On June 16, 2017, the Department of Labor (DOL) published a draft of a model form that an employee (or his or her representative) could use to request documentation of compliance with the Mental Health Parity and Addiction Equity Act (MHPAEA). If an employer receives this type of request (even if not on the DOL’s model form), it has just 30 days to respond. If an employer doesn’t respond in 30 days, penalties of up to $110 per day may apply.

Background

Mental health parity is measured for each of three types of requirements (financial requirements, quantitative treatment limitations, and non-quantitative treatment limitations) in each of eight classifications (network office visits, out-of-network office visits, other network outpatient services, other out-of-network outpatient services, network inpatient services, out-of-network inpatient services, emergency care, and prescription drugs). See Vorys Chart: Comparability Testing under the Mental Health Parity and Addiction Equity Act. In each case, the requirements applicable to mental health and substance abuse disorder benefits must be comparable to (or less restrictive than) the requirements applicable to medical and surgical benefits.

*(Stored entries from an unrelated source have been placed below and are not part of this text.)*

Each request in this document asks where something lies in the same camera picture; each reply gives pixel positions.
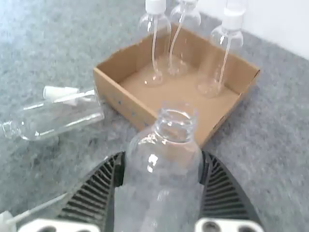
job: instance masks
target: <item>lying bottle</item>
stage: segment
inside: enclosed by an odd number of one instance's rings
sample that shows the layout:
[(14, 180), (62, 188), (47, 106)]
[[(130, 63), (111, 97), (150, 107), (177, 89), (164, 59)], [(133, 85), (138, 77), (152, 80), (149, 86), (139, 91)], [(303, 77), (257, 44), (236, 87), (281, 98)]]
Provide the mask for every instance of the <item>lying bottle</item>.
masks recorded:
[(6, 138), (37, 141), (104, 119), (94, 89), (25, 106), (0, 122)]
[(132, 139), (124, 182), (115, 192), (115, 232), (181, 231), (189, 204), (200, 202), (194, 197), (202, 165), (196, 126), (193, 107), (166, 103), (154, 125)]
[(143, 78), (143, 83), (157, 86), (162, 84), (164, 74), (168, 73), (171, 25), (165, 16), (166, 0), (145, 0), (145, 10), (146, 14), (140, 18), (138, 28), (142, 43), (138, 47), (137, 69), (144, 68), (150, 62), (151, 74)]
[(243, 46), (241, 32), (243, 16), (246, 12), (245, 0), (228, 0), (224, 8), (222, 25), (216, 27), (210, 35), (210, 43), (219, 49), (210, 54), (212, 70), (207, 75), (201, 74), (198, 90), (208, 98), (218, 96), (227, 80), (227, 70), (233, 68), (231, 54), (236, 53)]
[(188, 71), (188, 62), (192, 58), (192, 49), (187, 44), (187, 38), (179, 36), (181, 28), (196, 32), (201, 24), (201, 15), (196, 9), (197, 0), (178, 0), (179, 5), (170, 13), (172, 23), (178, 25), (170, 46), (169, 72), (172, 75), (184, 75)]

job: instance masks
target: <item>white spray nozzle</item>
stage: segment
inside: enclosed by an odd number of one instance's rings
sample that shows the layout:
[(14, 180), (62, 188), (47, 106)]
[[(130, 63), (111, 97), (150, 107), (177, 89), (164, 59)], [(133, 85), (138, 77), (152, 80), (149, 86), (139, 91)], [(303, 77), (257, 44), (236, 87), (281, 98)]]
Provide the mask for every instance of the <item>white spray nozzle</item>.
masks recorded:
[(20, 222), (21, 220), (29, 217), (31, 214), (34, 214), (44, 208), (49, 207), (50, 205), (62, 200), (67, 194), (62, 194), (56, 198), (53, 198), (43, 204), (40, 204), (30, 210), (27, 210), (15, 217), (11, 215), (10, 212), (5, 211), (0, 214), (0, 232), (16, 232), (16, 223)]
[(145, 0), (145, 10), (152, 15), (163, 14), (166, 10), (166, 0)]
[(12, 219), (13, 216), (9, 211), (4, 211), (0, 214), (0, 231), (1, 232), (16, 232), (16, 225), (7, 225), (6, 221)]

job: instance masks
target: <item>bottle opening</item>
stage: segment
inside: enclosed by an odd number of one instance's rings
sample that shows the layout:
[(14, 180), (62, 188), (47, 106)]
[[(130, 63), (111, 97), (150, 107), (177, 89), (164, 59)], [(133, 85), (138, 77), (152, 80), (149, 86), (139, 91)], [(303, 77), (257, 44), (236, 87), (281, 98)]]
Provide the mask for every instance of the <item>bottle opening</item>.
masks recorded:
[(155, 123), (156, 130), (164, 139), (187, 142), (194, 137), (197, 111), (187, 103), (165, 102)]

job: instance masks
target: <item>spray bottle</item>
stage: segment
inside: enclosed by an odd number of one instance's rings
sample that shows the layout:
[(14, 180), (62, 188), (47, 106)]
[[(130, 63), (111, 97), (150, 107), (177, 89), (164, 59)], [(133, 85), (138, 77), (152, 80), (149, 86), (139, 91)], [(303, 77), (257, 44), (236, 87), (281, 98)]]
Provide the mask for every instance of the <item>spray bottle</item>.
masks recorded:
[(243, 46), (241, 27), (245, 12), (246, 0), (227, 0), (222, 24), (211, 32), (210, 43), (219, 47), (218, 52), (224, 50), (224, 53), (212, 56), (215, 69), (207, 76), (202, 73), (198, 82), (199, 92), (208, 98), (216, 97), (222, 92), (228, 78), (225, 71), (232, 65), (229, 55)]
[(197, 0), (178, 0), (178, 2), (179, 5), (170, 14), (171, 22), (178, 25), (169, 53), (169, 72), (172, 75), (186, 74), (188, 71), (186, 61), (191, 57), (191, 49), (186, 44), (186, 38), (179, 36), (181, 28), (196, 32), (201, 24), (201, 15), (196, 9)]
[(138, 47), (137, 69), (140, 70), (151, 60), (153, 72), (145, 76), (143, 82), (147, 86), (157, 86), (163, 82), (163, 75), (168, 70), (166, 57), (169, 52), (171, 25), (165, 15), (166, 0), (145, 0), (145, 10), (146, 14), (140, 18), (138, 29), (143, 41)]

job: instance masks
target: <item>bottle neck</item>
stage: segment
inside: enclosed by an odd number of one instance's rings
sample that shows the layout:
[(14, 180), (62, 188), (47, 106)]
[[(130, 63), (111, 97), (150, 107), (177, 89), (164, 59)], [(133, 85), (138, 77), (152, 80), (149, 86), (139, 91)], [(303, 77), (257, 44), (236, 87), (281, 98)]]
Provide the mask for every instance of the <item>bottle neck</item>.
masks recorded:
[(197, 117), (177, 109), (162, 108), (154, 123), (155, 132), (165, 140), (186, 143), (194, 140)]
[(179, 6), (180, 6), (180, 11), (183, 13), (183, 14), (186, 14), (190, 11), (193, 11), (196, 7), (196, 3), (193, 3), (193, 2), (187, 2), (187, 1), (181, 1), (179, 3)]
[(233, 34), (241, 31), (241, 29), (230, 30), (230, 29), (225, 28), (223, 25), (221, 27), (222, 27), (223, 34), (227, 35), (227, 36), (233, 35)]
[(165, 14), (164, 13), (162, 13), (162, 14), (150, 14), (150, 13), (147, 13), (147, 17), (150, 20), (154, 20), (154, 19), (159, 19), (159, 18), (165, 17)]

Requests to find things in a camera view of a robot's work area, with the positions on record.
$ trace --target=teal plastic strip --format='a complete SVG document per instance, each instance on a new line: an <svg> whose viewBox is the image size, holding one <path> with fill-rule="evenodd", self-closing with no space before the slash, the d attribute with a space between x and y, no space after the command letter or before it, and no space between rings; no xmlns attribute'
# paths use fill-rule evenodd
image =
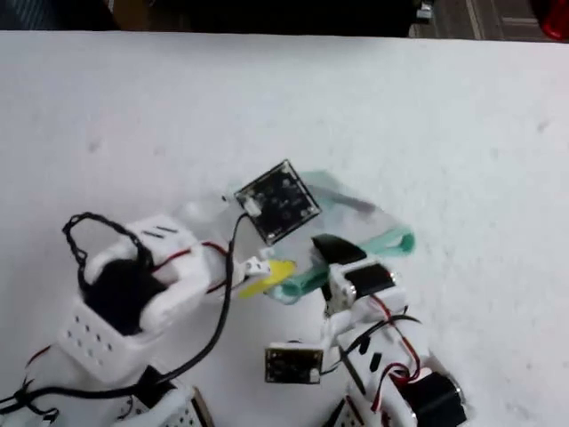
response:
<svg viewBox="0 0 569 427"><path fill-rule="evenodd" d="M409 228L399 226L364 242L360 247L367 253L378 256L407 256L415 248L415 236ZM328 266L322 265L285 280L267 293L283 304L295 304L302 296L323 286L326 280Z"/></svg>

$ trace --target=yellow component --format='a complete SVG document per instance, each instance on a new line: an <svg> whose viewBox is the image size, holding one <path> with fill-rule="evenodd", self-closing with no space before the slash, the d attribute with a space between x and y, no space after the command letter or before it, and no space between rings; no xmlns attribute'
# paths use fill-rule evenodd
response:
<svg viewBox="0 0 569 427"><path fill-rule="evenodd" d="M296 264L292 261L268 260L268 265L270 266L270 276L251 283L239 293L239 298L249 298L265 292L267 289L292 276L296 270Z"/></svg>

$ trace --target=black cable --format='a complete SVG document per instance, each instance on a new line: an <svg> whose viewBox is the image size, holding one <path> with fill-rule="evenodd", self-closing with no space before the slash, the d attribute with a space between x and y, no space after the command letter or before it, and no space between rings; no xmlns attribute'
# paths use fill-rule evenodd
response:
<svg viewBox="0 0 569 427"><path fill-rule="evenodd" d="M350 345L349 347L346 349L345 351L345 355L348 356L353 350L355 350L357 348L357 346L359 344L362 343L362 341L367 338L368 336L370 336L371 334L373 334L376 331L379 331L380 329L382 329L383 327L387 326L387 325L391 325L395 322L397 322L398 320L411 320L412 322L417 322L420 323L421 321L418 320L417 318L411 317L411 316L407 316L406 314L394 314L393 316L391 316L390 320L380 320L379 322L377 322L375 325L369 327L368 329L366 329L361 335L359 335Z"/></svg>
<svg viewBox="0 0 569 427"><path fill-rule="evenodd" d="M100 215L98 213L84 212L78 215L73 215L67 224L63 226L63 229L61 229L61 231L63 231L65 239L68 241L69 247L71 248L71 253L75 257L79 266L77 269L77 280L79 282L79 289L81 289L81 292L85 293L89 286L84 276L85 266L87 265L87 252L77 246L75 239L73 236L71 236L71 230L83 220L100 222L110 227L118 234L127 236L138 251L137 261L140 263L140 266L143 269L153 268L154 262L152 260L152 253L140 242L139 238L132 231L128 230L117 222L113 222L110 219L105 218L103 215Z"/></svg>
<svg viewBox="0 0 569 427"><path fill-rule="evenodd" d="M348 346L348 348L343 352L343 357L340 357L340 360L338 360L337 362L335 362L332 367L326 369L325 371L320 373L320 376L322 375L328 375L331 374L332 372L334 372L336 369L338 369L338 367L340 366L340 363L342 362L342 360L344 360L353 350L355 350L357 348L357 346L359 344L362 343L362 341L367 338L368 336L370 336L371 334L379 331L380 329L382 329L383 327L387 326L387 325L391 325L394 322L397 322L398 320L410 320L412 322L417 322L420 323L420 321L417 318L411 317L411 316L407 316L406 314L394 314L393 316L391 316L391 320L380 320L379 322L377 322L375 325L369 327L368 329L366 329L362 334L360 334L358 337L356 337L356 339Z"/></svg>
<svg viewBox="0 0 569 427"><path fill-rule="evenodd" d="M28 391L28 387L29 385L33 382L34 380L24 380L24 383L21 386L21 389L19 389L18 391L16 391L14 393L13 398L17 401L17 402L22 402L30 411L32 411L34 414L36 415L54 415L55 418L57 418L60 414L60 410L57 407L52 407L50 409L47 409L45 411L43 411L42 409L40 409L39 407L37 407L36 405L34 405L32 402L30 402L29 400L26 399L26 392Z"/></svg>
<svg viewBox="0 0 569 427"><path fill-rule="evenodd" d="M153 383L153 384L133 384L127 387L122 387L118 389L112 390L101 390L101 391L85 391L85 390L78 390L78 389L70 389L67 387L60 387L60 386L50 386L50 387L43 387L42 389L37 389L33 391L29 391L24 393L21 401L10 405L8 407L3 407L0 409L0 415L10 414L11 412L17 411L18 409L23 408L26 406L27 402L32 402L35 399L41 398L48 394L55 394L59 396L67 396L71 398L80 398L80 399L116 399L116 398L123 398L130 395L139 394L142 390L142 387L152 387L158 384L167 383L174 378L178 377L179 375L183 374L184 372L188 371L190 368L197 365L201 362L205 356L207 356L210 351L213 350L213 347L219 341L221 332L223 331L223 327L225 326L229 306L231 304L231 287L233 286L233 254L235 252L235 240L237 229L239 223L246 218L247 215L244 213L236 221L235 228L233 229L233 236L229 241L228 246L228 256L225 263L225 271L226 271L226 287L225 287L225 294L223 296L223 305L221 306L221 314L220 319L218 320L218 324L215 327L215 331L213 332L213 336L210 341L204 346L204 348L197 353L191 360L184 363L180 367L173 369L172 371L160 375L160 377Z"/></svg>
<svg viewBox="0 0 569 427"><path fill-rule="evenodd" d="M130 396L128 398L127 402L128 402L129 407L124 414L122 414L116 418L118 421L123 421L128 415L131 414L132 409L134 408L134 398L132 396Z"/></svg>
<svg viewBox="0 0 569 427"><path fill-rule="evenodd" d="M335 362L335 363L332 365L332 367L326 369L325 371L322 371L322 372L320 373L320 376L324 376L324 375L331 374L331 373L334 372L336 369L338 369L338 367L340 367L340 363L341 363L341 360L338 360L337 362Z"/></svg>

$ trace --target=white surface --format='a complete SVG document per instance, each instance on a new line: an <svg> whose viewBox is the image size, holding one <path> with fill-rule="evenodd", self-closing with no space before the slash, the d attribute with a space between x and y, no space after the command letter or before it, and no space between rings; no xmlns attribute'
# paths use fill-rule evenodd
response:
<svg viewBox="0 0 569 427"><path fill-rule="evenodd" d="M416 253L391 264L473 425L564 425L568 69L559 44L0 34L3 394L70 310L71 214L135 220L289 157L414 226ZM99 230L77 235L101 249ZM317 295L234 305L220 346L188 374L219 426L327 416L339 379L262 382L264 344L316 337L315 306ZM164 359L193 355L216 317L200 310Z"/></svg>

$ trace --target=small circuit board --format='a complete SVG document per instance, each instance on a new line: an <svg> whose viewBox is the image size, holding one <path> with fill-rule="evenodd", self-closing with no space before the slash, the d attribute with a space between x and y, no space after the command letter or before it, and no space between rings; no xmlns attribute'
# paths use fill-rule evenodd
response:
<svg viewBox="0 0 569 427"><path fill-rule="evenodd" d="M265 349L265 382L320 384L324 351L307 344L274 343Z"/></svg>
<svg viewBox="0 0 569 427"><path fill-rule="evenodd" d="M245 185L235 198L269 246L322 212L288 160Z"/></svg>

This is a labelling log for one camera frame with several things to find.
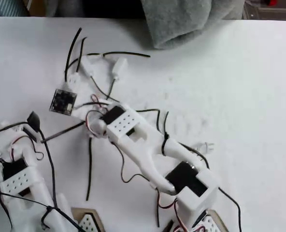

Comparability with respect to financial requirements and quantitative treatment limitations is a function of plan design and many plans are designed to comply. The difficulty has been in the more subjective determination of comparability with respect to non-quantitative treatment limitations.

Demonstrating Comparability of Non-Quantitative Treatment Limitations

A provision in the 21st Century Cures Act [P.L. 114-255 (12/13/2016)] charged the DOL, IRS and HHS with soliciting feedback from the public on the “disclosure request process” related to mental health parity; the publication of the draft model form and the solicitation of comments on the draft model form are in response to that charge. You may send comments to e-ohpsca-mhpaea-disclosure@dol.gov through September 13, 2017.

The DOL’s draft model form is specifically intended to request information to demonstrate whether the application of non-quantitative treatment limitations to mental health and substance abuse disorder benefits is comparable to application to medical and surgical benefits.

Non-quantitative treatment limitations include:

  • Standards for medical necessity.
  • Medical management.
  • Network tier design.
  • Reimbursement rates.
  • Exclusions based on failure to complete a course of treatment.
  • Restrictions based on geographic location, facility type, provider specialty, and other limitations on the scope or duration of benefits.
  • Fail-first and step therapy protocols.
  • Formulary design for prescription drugs.

If a plan participant questions whether a non-quantitative treatment limitation is being applied comparably to mental health and/or substance abuse disorder benefits, he or she may ask his or her employer to provide:

  1. Plan language regarding the limitation, along with a list of all of the medical/surgical and mental health and substance use disorder benefits to which it applies in the relevant classification;
  2. The factors used in the development of the limitation and the evidentiary standards used to evaluate the factors;
  3. The methods and analysis used in the development of the limitation; and
  4. Evidence to establish that the limitation is applied no more stringently, as written and in operation, to mental health and substance use disorder benefits than to medical and surgical benefits.

Remember an employer has just 30 days to respond to this sort of request. In anticipation of future requests, we suggest that employers ask their claims administrators what documentation is readily available and whether additional documentation should be developed.